African Musical Instrument Surrogates in the Americas:

Stamped and Struck Idiophones

By Eddie Osborne

Idiophones, meaning literally "self sounding" (from the Greek idios, "own, personal," and phōnē, "sound, voice"), are those musical instruments which do not require the addition of a stretched hide, string, or other material to produce sound; rather, it is their own bodies which vibrate to produce sound when they are struck, shaken or rasped.

In a previous article, we looked at some of the scraped, or rasped, idiophones developed by Africans enslaved in the Americas as surrogates, or substitutes, for their traditional instruments. The focus of this discussion is on those stamped and struck idiophones -- stamping sticks and stamping tubes, percussion tubes, wooden-box percussion, water-resonated gourd percussion, metal and glass percussion, and concussion sticks -- which occur in African-descended communities in the Caribbean, the Bahamas, Central and South America, and the United States.
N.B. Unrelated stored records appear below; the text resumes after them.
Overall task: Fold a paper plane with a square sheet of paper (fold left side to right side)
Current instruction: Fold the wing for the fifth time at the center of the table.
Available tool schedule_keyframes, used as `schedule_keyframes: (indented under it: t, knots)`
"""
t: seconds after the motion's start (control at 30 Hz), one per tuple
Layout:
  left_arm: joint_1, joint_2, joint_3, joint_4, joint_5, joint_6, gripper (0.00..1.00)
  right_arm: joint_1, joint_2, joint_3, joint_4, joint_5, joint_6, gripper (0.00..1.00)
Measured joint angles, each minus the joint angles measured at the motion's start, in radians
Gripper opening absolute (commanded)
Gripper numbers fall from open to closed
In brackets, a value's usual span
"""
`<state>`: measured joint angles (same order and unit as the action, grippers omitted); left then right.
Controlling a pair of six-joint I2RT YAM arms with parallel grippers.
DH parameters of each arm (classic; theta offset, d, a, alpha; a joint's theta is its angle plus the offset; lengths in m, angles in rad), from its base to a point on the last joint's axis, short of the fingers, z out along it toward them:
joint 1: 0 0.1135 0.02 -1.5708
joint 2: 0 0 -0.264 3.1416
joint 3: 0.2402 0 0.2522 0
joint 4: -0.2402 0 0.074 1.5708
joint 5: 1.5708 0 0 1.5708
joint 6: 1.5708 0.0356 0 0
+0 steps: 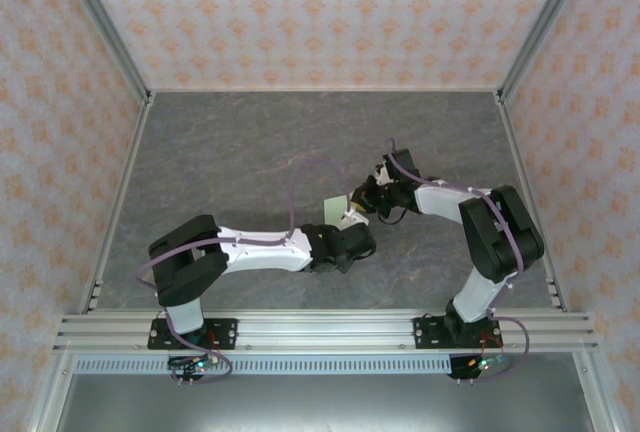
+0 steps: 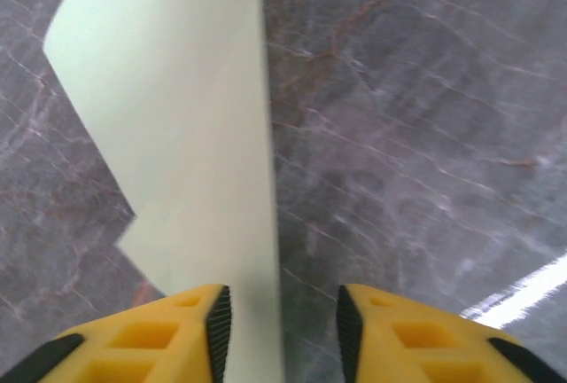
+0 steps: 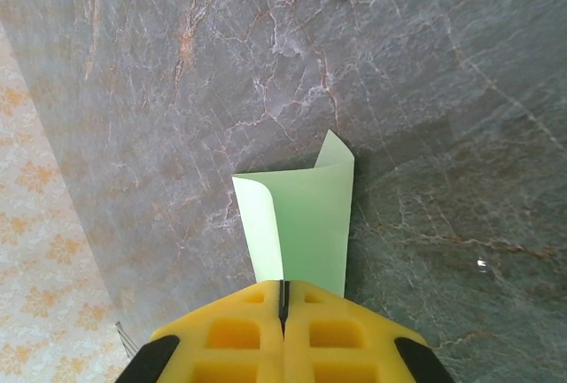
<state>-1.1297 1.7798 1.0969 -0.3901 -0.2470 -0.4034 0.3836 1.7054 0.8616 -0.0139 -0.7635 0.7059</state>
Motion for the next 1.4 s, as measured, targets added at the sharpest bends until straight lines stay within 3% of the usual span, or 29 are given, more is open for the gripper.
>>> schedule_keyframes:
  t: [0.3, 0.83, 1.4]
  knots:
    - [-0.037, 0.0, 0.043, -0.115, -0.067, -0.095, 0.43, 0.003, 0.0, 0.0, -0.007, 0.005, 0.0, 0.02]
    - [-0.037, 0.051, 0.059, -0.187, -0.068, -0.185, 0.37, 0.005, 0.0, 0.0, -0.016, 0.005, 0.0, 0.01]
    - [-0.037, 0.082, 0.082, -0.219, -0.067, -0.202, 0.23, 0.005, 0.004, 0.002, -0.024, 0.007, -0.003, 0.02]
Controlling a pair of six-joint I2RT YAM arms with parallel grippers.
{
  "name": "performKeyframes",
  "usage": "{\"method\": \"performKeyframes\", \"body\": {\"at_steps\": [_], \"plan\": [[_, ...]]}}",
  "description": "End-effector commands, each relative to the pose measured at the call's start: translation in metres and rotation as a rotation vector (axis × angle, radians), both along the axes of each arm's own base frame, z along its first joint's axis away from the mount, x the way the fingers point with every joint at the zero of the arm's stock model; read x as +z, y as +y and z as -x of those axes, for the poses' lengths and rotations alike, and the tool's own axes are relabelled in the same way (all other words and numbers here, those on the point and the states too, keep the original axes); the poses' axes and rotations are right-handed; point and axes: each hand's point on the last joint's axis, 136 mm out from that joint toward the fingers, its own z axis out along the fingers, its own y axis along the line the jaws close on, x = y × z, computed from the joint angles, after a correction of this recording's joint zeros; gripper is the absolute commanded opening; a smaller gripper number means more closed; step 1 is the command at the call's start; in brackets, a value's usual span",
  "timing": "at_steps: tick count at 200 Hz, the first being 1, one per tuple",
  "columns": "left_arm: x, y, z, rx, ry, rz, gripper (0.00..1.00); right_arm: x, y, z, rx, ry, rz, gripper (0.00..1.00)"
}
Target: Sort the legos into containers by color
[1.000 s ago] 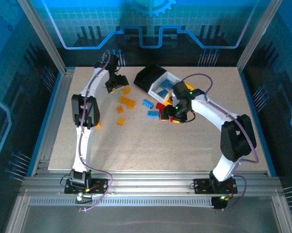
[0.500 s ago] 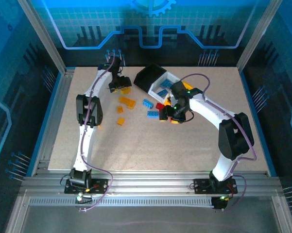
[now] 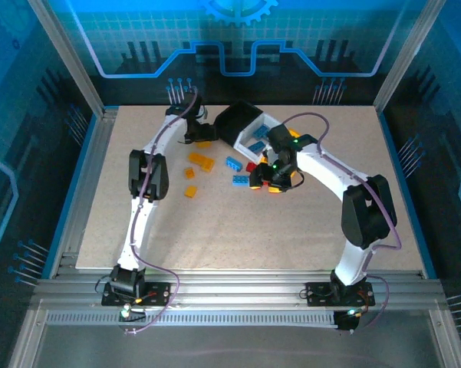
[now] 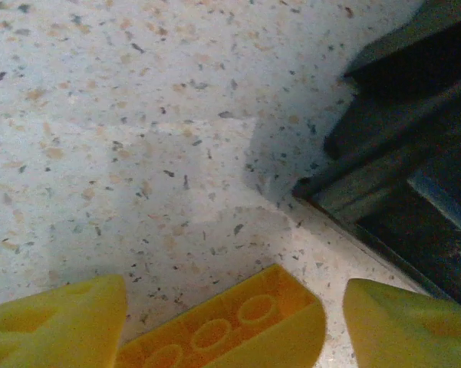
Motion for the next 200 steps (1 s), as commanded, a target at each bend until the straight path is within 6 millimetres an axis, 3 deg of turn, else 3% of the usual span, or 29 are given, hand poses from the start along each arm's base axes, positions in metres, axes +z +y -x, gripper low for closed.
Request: {"method": "performKeyframes", "body": {"at_steps": [1,60,105,146,167,200], "plan": [[-0.008,0.0,0.009,-0.031,0.021,-0.031,0.72,0.001,0.009,0.005,0.028,0.028,-0.012,0.65],[-0.023,0.006,0.033,-0.019,0.086,-0.064,0.62,-0.001,0.011,0.003,0.028,0.027,-0.014,0.65],[-0.017,0.004,0.039,-0.015,0.1,-0.061,0.38,0.001,0.013,0.001,0.032,0.015,-0.014,0.65],[-0.008,0.007,0.048,0.014,0.13,-0.052,0.37,-0.002,0.014,0.003,0.032,0.013,-0.015,0.65],[-0.001,0.006,0.051,0.027,0.136,-0.032,0.5,-0.003,0.016,0.005,0.032,0.01,-0.021,0.65],[0.004,0.008,0.057,0.026,0.142,-0.041,0.49,-0.002,0.016,0.008,0.034,0.003,-0.024,0.65]]}}
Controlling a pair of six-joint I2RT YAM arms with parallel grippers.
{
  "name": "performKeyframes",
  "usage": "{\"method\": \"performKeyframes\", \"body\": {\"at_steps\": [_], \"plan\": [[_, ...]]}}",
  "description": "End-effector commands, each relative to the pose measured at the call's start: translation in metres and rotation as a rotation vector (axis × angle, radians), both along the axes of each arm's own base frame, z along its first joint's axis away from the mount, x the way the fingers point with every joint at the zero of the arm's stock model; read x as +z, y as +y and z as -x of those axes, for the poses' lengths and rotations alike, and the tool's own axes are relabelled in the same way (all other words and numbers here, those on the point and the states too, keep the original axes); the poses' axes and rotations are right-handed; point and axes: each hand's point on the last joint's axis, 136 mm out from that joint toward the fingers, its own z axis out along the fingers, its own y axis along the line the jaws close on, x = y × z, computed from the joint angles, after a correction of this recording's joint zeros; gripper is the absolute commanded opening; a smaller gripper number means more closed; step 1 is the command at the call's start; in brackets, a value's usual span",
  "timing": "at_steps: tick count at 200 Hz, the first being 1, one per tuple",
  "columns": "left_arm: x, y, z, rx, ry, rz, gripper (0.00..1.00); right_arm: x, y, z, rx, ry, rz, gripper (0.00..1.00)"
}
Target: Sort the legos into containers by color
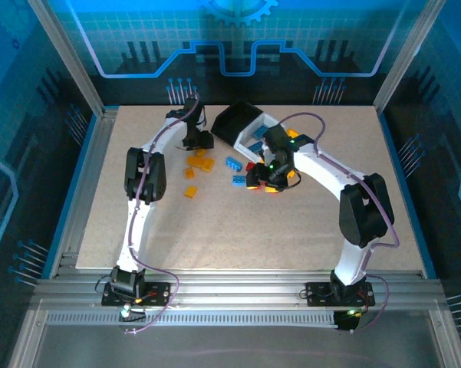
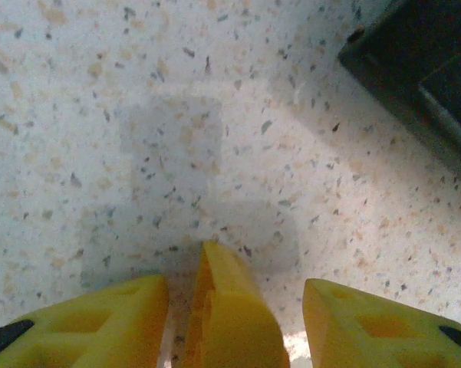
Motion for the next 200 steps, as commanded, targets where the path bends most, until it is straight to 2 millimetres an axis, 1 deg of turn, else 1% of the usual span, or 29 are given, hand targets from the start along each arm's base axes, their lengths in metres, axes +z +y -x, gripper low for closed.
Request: {"method": "performKeyframes", "body": {"at_steps": [1,11,21,34,46,59,75,84,92,110,126,147,156,165,185,197,200], "plan": [[0.015,0.002,0.021,0.012,0.057,0.002,0.49,-0.001,0.005,0.01,0.013,0.013,-0.007,0.65],[0.012,0.003,0.023,0.01,0.065,-0.001,0.48,-0.001,0.005,0.011,0.011,0.011,-0.009,0.65],[0.008,0.003,0.024,0.01,0.079,-0.003,0.44,-0.001,0.003,0.013,0.009,0.011,-0.007,0.65],[0.003,0.004,0.025,0.015,0.09,-0.008,0.37,-0.001,0.002,0.015,0.01,0.01,-0.007,0.65],[0.001,0.004,0.026,0.021,0.097,-0.008,0.28,0.0,0.001,0.017,0.01,0.007,-0.004,0.65],[0.002,0.004,0.025,0.03,0.094,-0.007,0.24,0.0,-0.001,0.018,0.013,0.003,0.002,0.65],[0.009,0.003,0.022,0.038,0.081,0.002,0.21,0.0,-0.002,0.018,0.015,0.0,0.006,0.65],[0.017,0.001,0.021,0.045,0.075,0.018,0.2,0.002,-0.002,0.018,0.016,-0.006,0.007,0.65],[0.027,-0.001,0.018,0.057,0.063,0.041,0.19,0.004,-0.004,0.017,0.014,-0.013,0.009,0.65],[0.06,-0.008,0.01,0.107,0.009,0.144,0.19,0.008,-0.011,0.013,-0.002,-0.037,0.016,0.65],[0.094,-0.024,-0.003,0.149,-0.069,0.284,0.19,0.015,-0.023,0.006,-0.043,-0.066,0.017,0.65],[0.126,-0.048,-0.025,0.2,-0.151,0.48,0.19,0.021,-0.042,-0.004,-0.112,-0.084,0.036,0.65],[0.135,-0.058,-0.035,0.217,-0.179,0.541,0.19,0.021,-0.053,-0.007,-0.149,-0.077,0.064,0.65],[0.138,-0.065,-0.046,0.233,-0.202,0.578,0.19,0.022,-0.064,-0.011,-0.186,-0.073,0.087,0.65],[0.138,-0.083,-0.066,0.247,-0.221,0.64,0.19,0.025,-0.083,-0.02,-0.268,-0.062,0.093,0.65],[0.14,-0.094,-0.077,0.253,-0.238,0.675,0.2,0.027,-0.088,-0.023,-0.301,-0.06,0.07,0.65],[0.136,-0.096,-0.079,0.256,-0.238,0.68,0.2,0.027,-0.089,-0.024,-0.308,-0.06,0.064,0.65]]}}
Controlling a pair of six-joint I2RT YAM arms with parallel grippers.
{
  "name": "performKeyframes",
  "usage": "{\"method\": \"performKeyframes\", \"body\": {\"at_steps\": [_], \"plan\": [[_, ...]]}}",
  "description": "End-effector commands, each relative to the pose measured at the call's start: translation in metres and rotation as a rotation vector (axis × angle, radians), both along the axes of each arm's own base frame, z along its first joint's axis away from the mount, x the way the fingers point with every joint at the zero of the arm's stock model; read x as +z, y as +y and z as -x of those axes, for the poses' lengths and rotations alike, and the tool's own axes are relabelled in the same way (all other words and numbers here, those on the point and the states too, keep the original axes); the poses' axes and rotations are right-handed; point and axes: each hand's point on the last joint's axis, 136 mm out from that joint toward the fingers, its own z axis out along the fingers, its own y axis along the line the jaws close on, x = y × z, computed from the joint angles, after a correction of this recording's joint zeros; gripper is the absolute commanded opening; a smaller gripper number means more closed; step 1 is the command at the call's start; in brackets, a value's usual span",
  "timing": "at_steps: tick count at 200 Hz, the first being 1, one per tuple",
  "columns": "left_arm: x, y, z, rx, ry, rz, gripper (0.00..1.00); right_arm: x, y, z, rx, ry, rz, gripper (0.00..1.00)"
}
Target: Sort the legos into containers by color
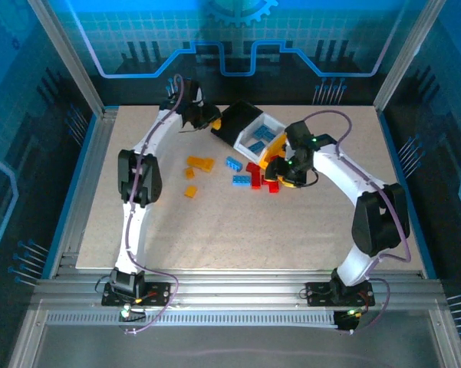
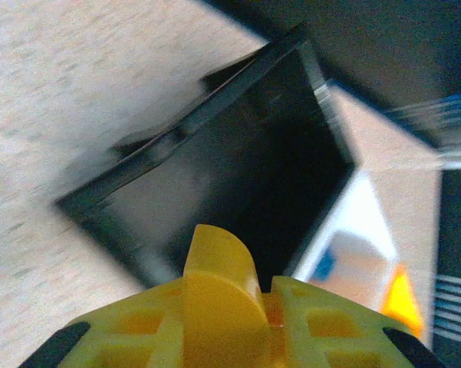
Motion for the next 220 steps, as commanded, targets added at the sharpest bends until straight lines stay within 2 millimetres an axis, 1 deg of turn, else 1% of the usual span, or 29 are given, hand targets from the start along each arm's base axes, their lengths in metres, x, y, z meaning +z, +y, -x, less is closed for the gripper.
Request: {"method": "performKeyframes", "body": {"at_steps": [1,18,22,31,34,58,65,79,104,122,147,155,162,168,188,189,193,199,202,211,220], "plan": [[0.007,-0.035,-0.024,0.012,-0.034,0.158,0.2,0.013,-0.018,-0.006,-0.095,-0.006,-0.009,0.65],[0.003,-0.045,-0.038,0.041,-0.055,0.204,0.2,0.018,-0.019,-0.009,-0.102,-0.019,-0.027,0.65],[0.002,-0.047,-0.041,0.051,-0.057,0.216,0.23,0.018,-0.019,-0.01,-0.102,-0.022,-0.028,0.65],[-0.003,-0.048,-0.048,0.075,-0.06,0.236,0.39,0.02,-0.02,-0.011,-0.102,-0.031,-0.027,0.65],[-0.004,-0.049,-0.049,0.082,-0.06,0.242,0.42,0.021,-0.021,-0.011,-0.104,-0.033,-0.027,0.65],[-0.017,-0.051,-0.056,0.108,-0.044,0.27,0.51,0.023,-0.027,-0.015,-0.127,-0.041,-0.021,0.65],[-0.017,-0.051,-0.056,0.109,-0.043,0.271,0.53,0.023,-0.03,-0.016,-0.138,-0.042,-0.014,0.65],[-0.018,-0.049,-0.056,0.106,-0.042,0.26,0.6,0.024,-0.036,-0.019,-0.165,-0.048,0.0,0.65],[-0.014,-0.046,-0.053,0.095,-0.041,0.253,0.62,0.025,-0.051,-0.025,-0.239,-0.039,0.018,0.65],[-0.002,-0.044,-0.047,0.078,-0.053,0.242,0.63,0.026,-0.065,-0.032,-0.321,-0.032,0.019,0.65],[0.017,-0.037,-0.028,0.046,-0.061,0.207,0.63,0.027,-0.078,-0.052,-0.387,-0.034,0.009,0.64],[0.024,-0.035,-0.02,0.033,-0.064,0.195,0.63,0.025,-0.081,-0.059,-0.392,-0.031,0.023,0.64],[0.024,-0.034,-0.01,0.024,-0.051,0.183,0.63,0.021,-0.083,-0.065,-0.393,-0.024,0.028,0.64],[0.031,-0.033,-0.002,0.016,-0.054,0.177,0.63,0.018,-0.084,-0.07,-0.393,-0.02,0.031,0.63],[0.034,-0.026,0.031,-0.001,-0.027,0.149,0.64,0.004,-0.089,-0.086,-0.389,-0.008,0.07,0.61],[0.031,-0.026,0.033,-0.002,-0.022,0.146,0.64,0.003,-0.09,-0.087,-0.388,-0.008,0.072,0.61],[0.036,-0.024,0.039,-0.005,-0.025,0.143,0.64,0.0,-0.091,-0.09,-0.386,-0.008,0.081,0.61],[0.035,-0.02,0.051,-0.008,-0.014,0.131,0.64,-0.005,-0.093,-0.095,-0.384,-0.004,0.091,0.6],[0.039,-0.018,0.055,-0.008,-0.019,0.125,0.64,-0.007,-0.093,-0.098,-0.384,-0.002,0.094,0.6],[0.037,-0.013,0.074,-0.016,-0.005,0.104,0.65,-0.016,-0.094,-0.105,-0.38,-0.001,0.105,0.59],[0.04,-0.007,0.09,-0.024,-0.003,0.081,0.65,-0.024,-0.096,-0.111,-0.376,0.001,0.118,0.59]]}}
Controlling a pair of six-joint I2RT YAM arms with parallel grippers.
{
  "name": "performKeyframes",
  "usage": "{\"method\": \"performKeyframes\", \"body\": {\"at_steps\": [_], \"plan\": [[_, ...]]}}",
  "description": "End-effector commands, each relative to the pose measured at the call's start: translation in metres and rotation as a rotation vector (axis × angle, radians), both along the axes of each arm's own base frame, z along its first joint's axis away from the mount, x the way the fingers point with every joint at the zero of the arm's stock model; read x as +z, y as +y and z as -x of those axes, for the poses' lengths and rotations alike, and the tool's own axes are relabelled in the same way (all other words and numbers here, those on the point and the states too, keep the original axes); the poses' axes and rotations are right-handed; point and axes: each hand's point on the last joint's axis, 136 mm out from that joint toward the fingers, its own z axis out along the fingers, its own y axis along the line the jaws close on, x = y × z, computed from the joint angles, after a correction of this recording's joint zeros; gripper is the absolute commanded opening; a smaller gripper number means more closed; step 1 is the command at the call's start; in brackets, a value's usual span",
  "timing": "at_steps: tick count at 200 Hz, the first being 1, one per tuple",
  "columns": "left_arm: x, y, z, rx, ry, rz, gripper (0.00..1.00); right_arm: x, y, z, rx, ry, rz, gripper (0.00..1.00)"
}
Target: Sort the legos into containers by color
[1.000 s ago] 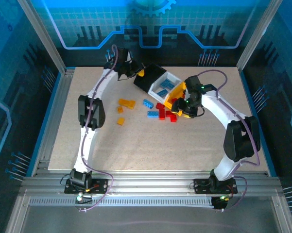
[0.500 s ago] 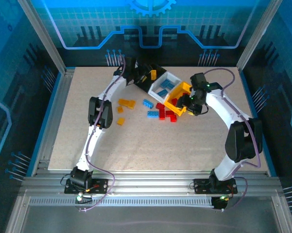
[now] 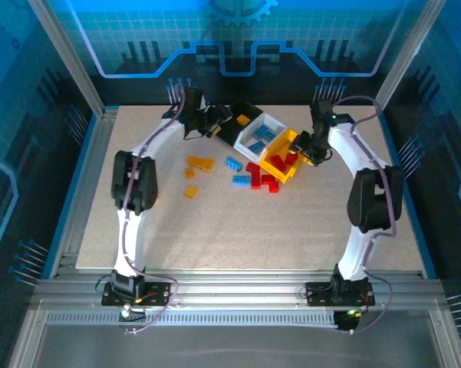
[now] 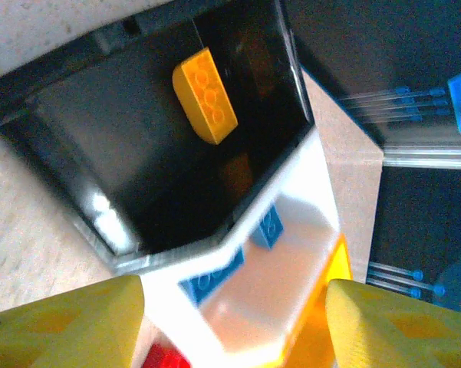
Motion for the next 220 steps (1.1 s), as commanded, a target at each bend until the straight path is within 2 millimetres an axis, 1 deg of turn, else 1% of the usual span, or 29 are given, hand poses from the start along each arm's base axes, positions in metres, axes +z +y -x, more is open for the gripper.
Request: {"method": "performKeyframes", "body": {"at_steps": [1,9,11,13,29,34,38,50,68,86,94,115,134,178,199,220], "plan": [[0.031,0.013,0.038,-0.053,-0.061,-0.047,0.65,-0.017,-0.014,-0.015,-0.009,0.02,0.055,0.59],[0.032,0.02,0.052,-0.059,-0.052,-0.062,0.66,-0.025,-0.017,-0.019,-0.016,0.036,0.067,0.58],[0.03,0.021,0.056,-0.062,-0.044,-0.066,0.66,-0.027,-0.017,-0.019,-0.016,0.04,0.068,0.58],[0.032,0.023,0.06,-0.063,-0.046,-0.068,0.66,-0.029,-0.018,-0.021,-0.019,0.041,0.069,0.57],[0.036,0.037,0.087,-0.065,-0.035,-0.087,0.67,-0.04,-0.018,-0.027,-0.021,0.056,0.073,0.55],[0.034,0.042,0.094,-0.064,-0.028,-0.095,0.67,-0.043,-0.018,-0.029,-0.017,0.058,0.078,0.53],[0.038,0.046,0.1,-0.061,-0.031,-0.096,0.67,-0.046,-0.019,-0.03,-0.014,0.063,0.083,0.52],[0.038,0.057,0.117,-0.058,-0.02,-0.109,0.67,-0.053,-0.019,-0.03,0.001,0.083,0.103,0.49],[0.041,0.074,0.136,-0.046,-0.017,-0.134,0.68,-0.058,-0.019,-0.027,0.029,0.095,0.117,0.45],[0.041,0.087,0.149,-0.028,-0.008,-0.138,0.68,-0.057,-0.016,-0.021,0.077,0.092,0.142,0.34],[0.041,0.091,0.153,-0.024,-0.008,-0.138,0.68,-0.057,-0.014,-0.017,0.108,0.096,0.152,0.28],[0.041,0.098,0.158,-0.02,-0.007,-0.141,0.69,-0.056,-0.007,-0.008,0.194,0.105,0.176,0.2],[0.04,0.098,0.158,-0.026,-0.007,-0.139,0.69,-0.055,-0.003,0.001,0.262,0.105,0.2,0.16],[0.04,0.096,0.156,-0.038,-0.002,-0.131,0.69,-0.05,0.019,0.015,0.4,0.108,0.228,0.15],[0.037,0.096,0.156,-0.046,0.007,-0.135,0.69,-0.05,0.025,0.014,0.375,0.122,0.219,0.16],[0.032,0.097,0.158,-0.049,0.026,-0.139,0.7,-0.052,0.026,0.004,0.294,0.132,0.206,0.15]]}}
Some of these instruments were derived from traditional African prototypes; others, either because their use was severely restricted or banned outright, were improvised from household implements, tools, and natural materials whose sounds approximated those produced by traditional instruments.

Stamping Sticks

Stamping sticks -- lengths of wood (sometimes incorporating a gourd rattle at the upper end) which are thumped against hard-packed earth, a wooden surface or a slab of stone -- once were fairly widespread in the U.S. South, particularly in the area stretching from Louisiana to the Atlantic coast. Based on similar makeshift instruments from the African homeland, stamping sticks initially were used mainly in informal secular music contexts; however, they later became a staple in slave worship services, during which they were stamped against the floor for percussive accompaniment to singing. Today, however, stamping sticks are pretty much limited to coastal South Carolina and Georgia, where groups such the McIntosh County (Georgia) Shouters use them in concerts and other performances.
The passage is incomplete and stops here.